POGO Challenges DoD's Disclosure of Budgeting and Spending Service Contract Data

It is clear that an increasing number of Senators and Representatives are concerned about the Department of Defense’s (DoD) inability to account for how it expends hundreds of billions of dollars each year to procure services from contractors. It is equally clear that DoD has ...
By and

To:

  • Senator Sherrod Brown
    713 Hart Senate Office Bldg.
    Washington, DC 20510
  • Senator Kirsten Gillibrand
    478 Russell Senate Office Bldg.
    Washington, DC 20510
  • Representative Maurice Hinchey
    2431 Rayburn House Office Bldg.
    Washington, DC 20515

Dear Senators Brown and Gillibrand and Representative Hinchey:

It is clear that an increasing number of Senators and Representatives are concerned about the Department of Defense’s (DoD) inability to provide appropriate stewardship for how it expends hundreds of billions of dollars each year to procure services from contractors. Without reliable and accurate data, how can Congress exercise its responsibility to hold DoD accountable for complying with requirements for submitting accurate budget requests? Additionally, how are taxpayers to know whether their dollars are expended in a cost-effective fashion in the absence of government transparency?

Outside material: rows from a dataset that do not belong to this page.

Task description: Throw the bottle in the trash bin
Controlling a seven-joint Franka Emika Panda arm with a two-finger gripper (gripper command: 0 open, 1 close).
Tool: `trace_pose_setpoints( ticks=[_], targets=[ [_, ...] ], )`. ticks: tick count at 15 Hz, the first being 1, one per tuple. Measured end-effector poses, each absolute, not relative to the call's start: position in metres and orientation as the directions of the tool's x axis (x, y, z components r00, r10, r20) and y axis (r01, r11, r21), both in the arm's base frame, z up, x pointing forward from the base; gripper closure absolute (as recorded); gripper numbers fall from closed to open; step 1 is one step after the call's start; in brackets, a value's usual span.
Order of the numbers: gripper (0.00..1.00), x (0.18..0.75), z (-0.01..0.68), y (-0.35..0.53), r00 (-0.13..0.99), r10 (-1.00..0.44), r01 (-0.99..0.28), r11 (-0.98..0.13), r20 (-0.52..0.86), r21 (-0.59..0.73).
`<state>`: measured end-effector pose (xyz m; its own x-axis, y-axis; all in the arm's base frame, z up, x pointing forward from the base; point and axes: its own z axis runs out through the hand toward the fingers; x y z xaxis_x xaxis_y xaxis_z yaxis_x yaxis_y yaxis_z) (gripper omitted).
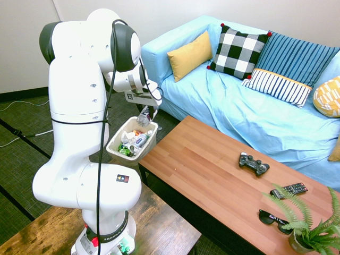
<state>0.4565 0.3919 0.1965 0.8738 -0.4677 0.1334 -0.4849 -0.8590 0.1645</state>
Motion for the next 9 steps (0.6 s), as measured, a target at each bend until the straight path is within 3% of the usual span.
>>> trace_pose_setpoints(
  ticks=[2,3,9],
  targets=[
    [1.00,0.446,0.170,0.431,0.899,-0.421,-0.437,-0.880,0.120,0.186],
    [0.00,0.443,0.158,0.445,0.908,-0.403,-0.419,-0.886,0.117,0.197],
    [0.00,0.458,0.138,0.452,0.912,-0.398,-0.411,-0.880,0.103,0.239]
  ],
)
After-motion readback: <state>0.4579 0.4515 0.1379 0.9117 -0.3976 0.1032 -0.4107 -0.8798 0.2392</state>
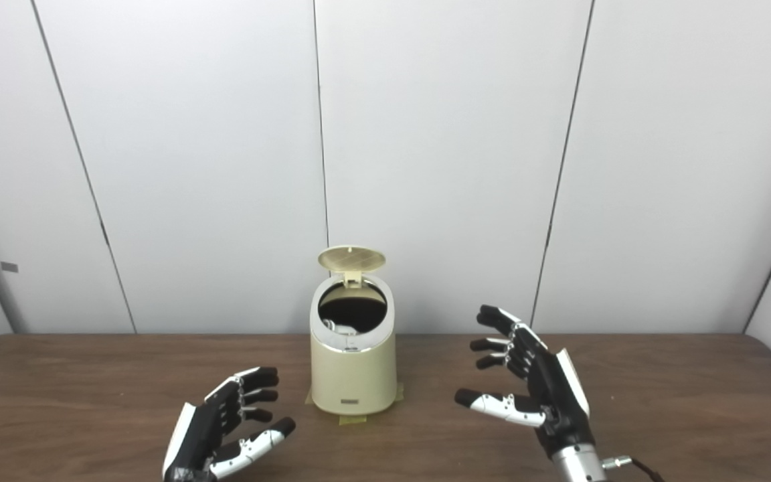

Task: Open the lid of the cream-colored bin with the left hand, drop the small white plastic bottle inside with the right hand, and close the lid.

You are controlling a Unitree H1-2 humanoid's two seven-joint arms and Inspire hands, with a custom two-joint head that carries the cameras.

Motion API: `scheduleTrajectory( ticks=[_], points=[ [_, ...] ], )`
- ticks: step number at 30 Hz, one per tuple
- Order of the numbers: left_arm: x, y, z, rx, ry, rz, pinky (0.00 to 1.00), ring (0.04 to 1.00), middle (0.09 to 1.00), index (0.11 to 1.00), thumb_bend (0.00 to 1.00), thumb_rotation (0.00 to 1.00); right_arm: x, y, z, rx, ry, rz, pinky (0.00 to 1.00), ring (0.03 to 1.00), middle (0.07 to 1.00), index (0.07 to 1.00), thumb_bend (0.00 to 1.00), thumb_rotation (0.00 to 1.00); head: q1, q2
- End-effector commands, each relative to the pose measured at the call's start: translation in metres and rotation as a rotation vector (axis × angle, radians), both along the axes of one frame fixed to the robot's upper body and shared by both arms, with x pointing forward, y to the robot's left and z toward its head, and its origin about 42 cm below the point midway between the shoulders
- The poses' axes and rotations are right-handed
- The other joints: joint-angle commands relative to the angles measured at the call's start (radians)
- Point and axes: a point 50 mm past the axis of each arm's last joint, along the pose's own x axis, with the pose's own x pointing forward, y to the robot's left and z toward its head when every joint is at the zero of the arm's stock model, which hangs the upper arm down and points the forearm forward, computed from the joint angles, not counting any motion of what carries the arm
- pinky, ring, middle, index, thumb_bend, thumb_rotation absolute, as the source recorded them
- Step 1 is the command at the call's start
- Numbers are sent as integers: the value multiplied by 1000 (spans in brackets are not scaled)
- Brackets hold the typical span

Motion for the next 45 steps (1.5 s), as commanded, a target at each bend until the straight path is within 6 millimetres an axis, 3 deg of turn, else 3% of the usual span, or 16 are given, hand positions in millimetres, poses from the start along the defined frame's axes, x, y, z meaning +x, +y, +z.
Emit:
scheduleTrajectory(
  ticks=[1,7,10,13,17,25,32,45],
  points=[
    [6,-4,14,-3,-86,-15,623,729,766,769,725,165,4,0,16,17,-66,6,546,681,819,809,812,212,1,-1],
    [7,-2,19,-19,-93,-22,631,744,779,786,717,164,-4,1,5,37,-54,-1,538,670,809,805,790,204,18,-2],
    [13,1,29,27,-114,2,616,762,823,813,740,227,-5,1,-1,41,-50,-16,538,668,809,803,797,233,23,-3],
    [22,7,45,85,-149,4,607,779,878,859,766,305,-6,0,-4,45,-49,-25,539,665,803,807,796,248,25,-5],
    [37,13,71,133,-191,-22,685,847,909,916,802,345,-5,-2,-9,44,-51,-26,539,658,802,820,783,238,25,-6],
    [68,17,119,211,-240,-39,720,880,910,928,850,367,-6,-3,-13,45,-48,-28,542,650,802,822,781,228,28,-7],
    [91,9,155,265,-254,-58,800,942,937,961,850,340,-7,-1,-12,40,-42,-22,538,651,808,818,760,184,28,-10],
    [143,-15,208,437,-253,-124,889,974,962,977,872,394,-11,8,-4,15,-48,14,509,655,824,822,751,154,11,-18]
  ],
)
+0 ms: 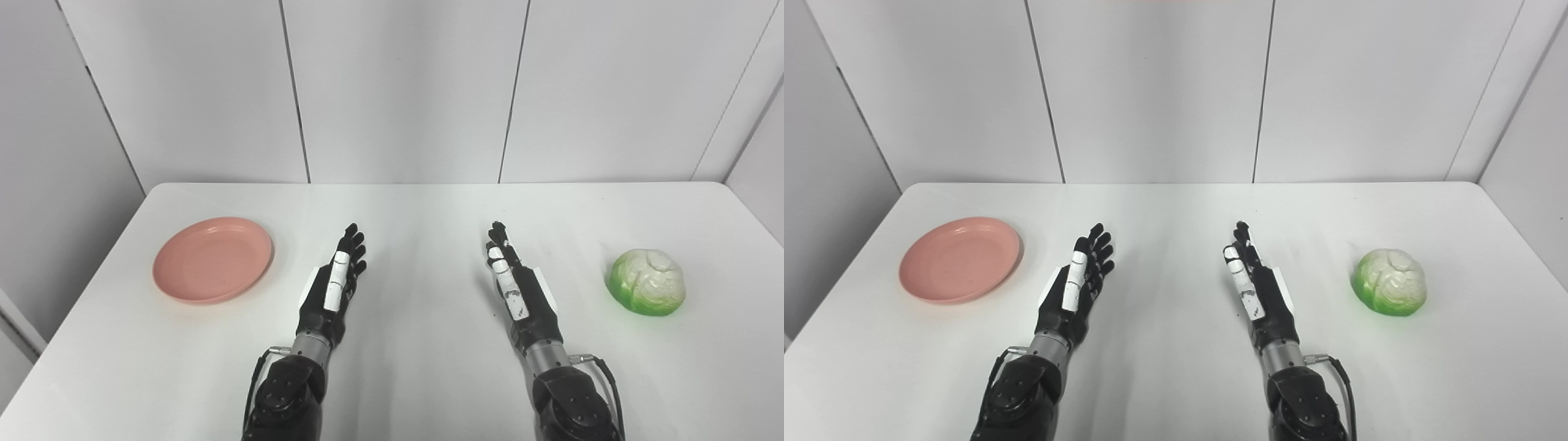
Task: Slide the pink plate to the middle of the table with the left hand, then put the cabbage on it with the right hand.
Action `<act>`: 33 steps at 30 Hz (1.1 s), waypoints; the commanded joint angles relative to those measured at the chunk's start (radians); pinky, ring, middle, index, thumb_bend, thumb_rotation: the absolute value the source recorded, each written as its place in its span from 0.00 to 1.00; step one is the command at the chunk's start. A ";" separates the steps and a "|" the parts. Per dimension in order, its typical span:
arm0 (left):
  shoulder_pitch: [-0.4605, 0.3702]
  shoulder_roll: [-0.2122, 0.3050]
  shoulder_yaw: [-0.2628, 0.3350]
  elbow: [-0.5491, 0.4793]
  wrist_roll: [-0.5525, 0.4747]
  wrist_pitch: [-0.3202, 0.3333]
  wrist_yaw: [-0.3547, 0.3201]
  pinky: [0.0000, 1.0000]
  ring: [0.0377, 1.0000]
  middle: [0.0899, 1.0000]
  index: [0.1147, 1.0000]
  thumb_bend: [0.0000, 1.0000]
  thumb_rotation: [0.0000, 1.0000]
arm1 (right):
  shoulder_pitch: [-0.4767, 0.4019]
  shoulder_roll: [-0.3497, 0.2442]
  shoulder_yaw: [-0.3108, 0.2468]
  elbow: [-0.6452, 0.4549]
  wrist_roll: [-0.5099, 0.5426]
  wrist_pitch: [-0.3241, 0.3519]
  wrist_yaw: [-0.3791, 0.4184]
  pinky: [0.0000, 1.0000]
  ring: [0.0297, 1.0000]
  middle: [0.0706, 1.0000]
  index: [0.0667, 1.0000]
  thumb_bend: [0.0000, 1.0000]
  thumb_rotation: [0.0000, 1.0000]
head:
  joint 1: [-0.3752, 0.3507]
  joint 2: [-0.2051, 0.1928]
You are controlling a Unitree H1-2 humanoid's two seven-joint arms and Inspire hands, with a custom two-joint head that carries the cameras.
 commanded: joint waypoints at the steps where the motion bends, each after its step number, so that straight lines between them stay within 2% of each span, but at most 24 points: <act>1: -0.010 0.000 0.000 0.018 0.003 -0.034 0.007 1.00 1.00 1.00 1.00 0.82 1.00 | -0.034 0.008 0.000 -0.019 0.004 -0.032 0.004 1.00 1.00 1.00 1.00 0.67 0.95 | 0.000 -0.002; 10: -0.005 0.005 -0.005 0.008 -0.007 -0.014 -0.006 1.00 1.00 1.00 1.00 0.83 1.00 | -0.037 0.010 -0.003 -0.014 0.009 -0.033 0.004 1.00 1.00 1.00 1.00 0.66 0.94 | 0.001 -0.001; 22: -0.005 0.001 -0.002 0.009 -0.009 -0.028 -0.004 1.00 1.00 1.00 1.00 0.82 1.00 | -0.036 0.006 -0.002 -0.011 0.002 -0.041 0.002 1.00 1.00 1.00 1.00 0.68 0.93 | 0.018 -0.011; 23: -0.006 -0.001 0.002 0.001 -0.013 -0.022 -0.001 1.00 1.00 1.00 1.00 0.83 1.00 | -0.035 0.005 -0.003 -0.009 0.002 -0.044 0.003 1.00 1.00 1.00 1.00 0.68 0.94 | 0.031 -0.014; 24: -0.005 -0.003 0.004 -0.013 -0.014 -0.015 0.004 1.00 1.00 1.00 1.00 0.83 1.00 | -0.032 0.004 -0.005 -0.011 0.005 -0.043 0.003 1.00 1.00 1.00 1.00 0.68 0.94 | 0.073 -0.023; 25: -0.005 -0.003 0.010 -0.037 -0.019 -0.005 0.009 1.00 1.00 1.00 1.00 0.83 1.00 | -0.030 0.003 -0.007 -0.015 0.007 -0.041 0.002 1.00 1.00 1.00 1.00 0.68 0.94 | 0.073 -0.023; 26: -0.008 -0.004 0.015 -0.055 -0.021 -0.002 0.013 1.00 1.00 1.00 1.00 0.83 1.00 | -0.027 0.000 -0.012 -0.018 0.013 -0.039 0.005 1.00 1.00 1.00 1.00 0.67 0.94 | 0.146 -0.040; 30: -0.043 0.027 0.043 -0.124 -0.027 0.004 0.025 1.00 1.00 1.00 1.00 0.85 1.00 | -0.015 -0.025 -0.032 -0.022 0.054 -0.036 0.033 1.00 1.00 1.00 1.00 0.66 0.95 | 0.258 -0.084; 31: -0.053 0.036 0.050 -0.122 -0.028 -0.001 0.025 1.00 1.00 1.00 1.00 0.85 1.00 | -0.016 -0.032 -0.040 -0.006 0.065 -0.053 0.041 1.00 1.00 1.00 1.00 0.66 0.94 | 0.300 -0.108; 33: -0.078 0.057 0.069 -0.107 -0.026 -0.018 0.033 1.00 1.00 1.00 1.00 0.86 1.00 | -0.017 -0.045 -0.049 0.022 0.069 -0.087 0.047 1.00 1.00 1.00 1.00 0.66 0.94 | 0.330 -0.126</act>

On April 25, 2012, Senators Brown and Gillibrand and 24 Senate colleagues sent a letter to Secretary of Defense Leon E. Panetta regarding the DoD’s growing reliance on service contractors.1 A month earlier, on March 26, Representative Hinchey and 130 House colleagues sent a similar letter to the Secretary.2 The Project On Government Oversight (POGO) has obtained copies of DoD’s identical responses to your letters.3 DoD’s response is another example of how the Pentagon refuses to clearly acknowledge its failures when it comes to balancing its workforce in a cost-efficient manner.4 Set forth below are observations we request you consider in holding DoD accountable for service contract budgeting and spending.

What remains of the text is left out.